I write often and talk about ” the culture war” and I think that applies to what we see here in the US, although perhaps it is the same globally, I don’t know. But I am sure that here in the US LGBTQ Rights are not the most significant problem in and of themselves. LGBTQ rights is, one of many issues that are symptoms of a larger sense of inequality where a few very wealthy control the whole, and use cultural issues as one more tool to manipulate the system and keep the status quo. Did you see the movie, Elysium? In some ways, that is where we are headed if we aren’t careful and those who have will be very few, but so very powerful that the rest have no real options. Racial equality, gender equality, economic opportunity, conservation and the environment, climate change- all of there are parts of a larger system where, we the people remain distracted from the way the richest rich are accumulating enough wealth to control everything and control our very lives.

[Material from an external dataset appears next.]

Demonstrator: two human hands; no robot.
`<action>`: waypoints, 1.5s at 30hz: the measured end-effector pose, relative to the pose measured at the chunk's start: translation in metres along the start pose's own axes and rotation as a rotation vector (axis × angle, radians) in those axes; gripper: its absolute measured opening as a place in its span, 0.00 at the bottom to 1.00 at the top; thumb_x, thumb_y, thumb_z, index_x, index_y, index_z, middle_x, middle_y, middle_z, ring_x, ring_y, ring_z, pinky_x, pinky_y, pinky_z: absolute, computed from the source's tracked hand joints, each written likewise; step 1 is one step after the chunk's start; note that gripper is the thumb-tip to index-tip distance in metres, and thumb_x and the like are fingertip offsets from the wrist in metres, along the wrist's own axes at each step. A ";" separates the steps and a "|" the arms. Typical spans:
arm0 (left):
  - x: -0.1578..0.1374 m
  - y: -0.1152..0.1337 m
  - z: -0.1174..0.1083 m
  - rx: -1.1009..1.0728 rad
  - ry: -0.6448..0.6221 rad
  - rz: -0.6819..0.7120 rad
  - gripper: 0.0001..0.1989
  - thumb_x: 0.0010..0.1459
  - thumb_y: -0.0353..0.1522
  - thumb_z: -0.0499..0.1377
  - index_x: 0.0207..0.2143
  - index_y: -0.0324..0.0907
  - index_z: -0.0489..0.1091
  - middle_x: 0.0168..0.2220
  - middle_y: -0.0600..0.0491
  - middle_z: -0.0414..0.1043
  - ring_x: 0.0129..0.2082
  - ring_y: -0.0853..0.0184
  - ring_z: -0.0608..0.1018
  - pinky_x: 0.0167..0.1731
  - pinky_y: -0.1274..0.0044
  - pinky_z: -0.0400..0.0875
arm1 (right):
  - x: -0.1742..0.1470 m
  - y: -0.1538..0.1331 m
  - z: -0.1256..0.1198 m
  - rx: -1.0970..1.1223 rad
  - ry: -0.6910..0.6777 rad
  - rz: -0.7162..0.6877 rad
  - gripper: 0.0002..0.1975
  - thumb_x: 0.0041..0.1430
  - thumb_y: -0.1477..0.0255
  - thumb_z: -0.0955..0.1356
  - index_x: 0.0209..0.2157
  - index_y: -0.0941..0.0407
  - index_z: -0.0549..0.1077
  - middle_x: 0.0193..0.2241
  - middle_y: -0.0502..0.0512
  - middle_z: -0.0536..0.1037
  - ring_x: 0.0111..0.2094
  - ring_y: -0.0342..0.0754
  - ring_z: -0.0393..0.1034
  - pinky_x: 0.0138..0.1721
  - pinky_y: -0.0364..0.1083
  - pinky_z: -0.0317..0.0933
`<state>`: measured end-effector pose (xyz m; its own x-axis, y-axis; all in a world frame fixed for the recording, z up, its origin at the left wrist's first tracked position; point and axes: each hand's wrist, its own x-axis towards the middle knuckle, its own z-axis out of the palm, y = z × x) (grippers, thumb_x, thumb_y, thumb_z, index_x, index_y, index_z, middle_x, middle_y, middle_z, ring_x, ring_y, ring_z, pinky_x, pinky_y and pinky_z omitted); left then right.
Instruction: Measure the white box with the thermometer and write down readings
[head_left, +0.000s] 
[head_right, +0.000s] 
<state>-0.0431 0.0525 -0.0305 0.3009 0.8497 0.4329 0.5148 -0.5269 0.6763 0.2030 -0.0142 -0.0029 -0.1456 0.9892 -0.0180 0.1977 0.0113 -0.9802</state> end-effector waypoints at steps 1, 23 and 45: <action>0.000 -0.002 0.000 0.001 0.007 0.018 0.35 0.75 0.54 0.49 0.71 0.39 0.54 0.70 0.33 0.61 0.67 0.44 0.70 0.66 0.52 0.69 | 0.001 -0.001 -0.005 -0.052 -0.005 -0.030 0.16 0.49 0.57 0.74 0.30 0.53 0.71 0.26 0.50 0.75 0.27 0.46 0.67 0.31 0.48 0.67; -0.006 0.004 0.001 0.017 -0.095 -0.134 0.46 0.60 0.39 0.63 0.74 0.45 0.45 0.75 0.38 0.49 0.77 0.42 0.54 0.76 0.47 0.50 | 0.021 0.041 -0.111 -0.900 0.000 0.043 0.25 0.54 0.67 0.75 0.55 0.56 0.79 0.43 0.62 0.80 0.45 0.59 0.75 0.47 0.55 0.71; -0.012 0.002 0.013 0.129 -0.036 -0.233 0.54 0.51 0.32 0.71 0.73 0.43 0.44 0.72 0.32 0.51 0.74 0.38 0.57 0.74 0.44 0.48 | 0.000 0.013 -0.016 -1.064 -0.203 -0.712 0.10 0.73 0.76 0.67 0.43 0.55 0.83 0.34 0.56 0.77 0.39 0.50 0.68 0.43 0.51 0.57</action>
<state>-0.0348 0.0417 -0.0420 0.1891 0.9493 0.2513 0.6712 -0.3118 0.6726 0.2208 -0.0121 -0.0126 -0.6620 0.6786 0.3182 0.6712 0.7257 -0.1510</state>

In 2014, those seeking LGBTQ Rights must step back enough to really grasp how this struggle is part of a larger struggle and forge strong and real connections to other groups and interests who are seeking change to the larger system. People cite the GOP as having a problem with minorities, and that may be true, but it is equally the that even win thin a progressive LGBTQ movement, there is a lack of real coalition and diversity. It is mostly men and mostly white men who are the real movers and shakers for the LGBTQ community. Why is that? What have we learned or not learned about developing equality and fairness, and how will we use that knowledge in 2014?

A story to illustrate this for me, revolves around an interaction I had on Facebook regarding Robin Roberts who recently came out. This white guy, mid 40’s wasn’t posting to celebrate, but rather to complain about how much good could have come from this person coming out sooner. As if, he has any idea what it is like to walk in her shoes and what are the issues and expectations that are a part of her world. I believe that if you look at the past of big celebrity coming out situations, women like Robin Roberts and Sally Ride demonstrate that there is a gender difference in how celebrated a coming out story may be. You take a handsome white guy, and few opine why he didn’t come out sooner, just celebrate that he did. This is because we are all too busy seeing other’s worlds only through our own eyes, rather than adjusting our own perspective to try and understand what it is like to see things from their viewpoint. This is white male privilege in the most base systemic way. It is so much a part of the structure, that is is close to invisible- as if it is part of the DNA of things and unchangeable.

In 2014, one of the most important things we can all do to move LGBTQ Rights forward is to be willing to contemplate and adjust our own perspectives and try to see things with another viewpoint. How are our own rules and expectations constructed from our own individual experiences and what are our own blind spots to accepting and promoting diversity and respect for others who are different from us?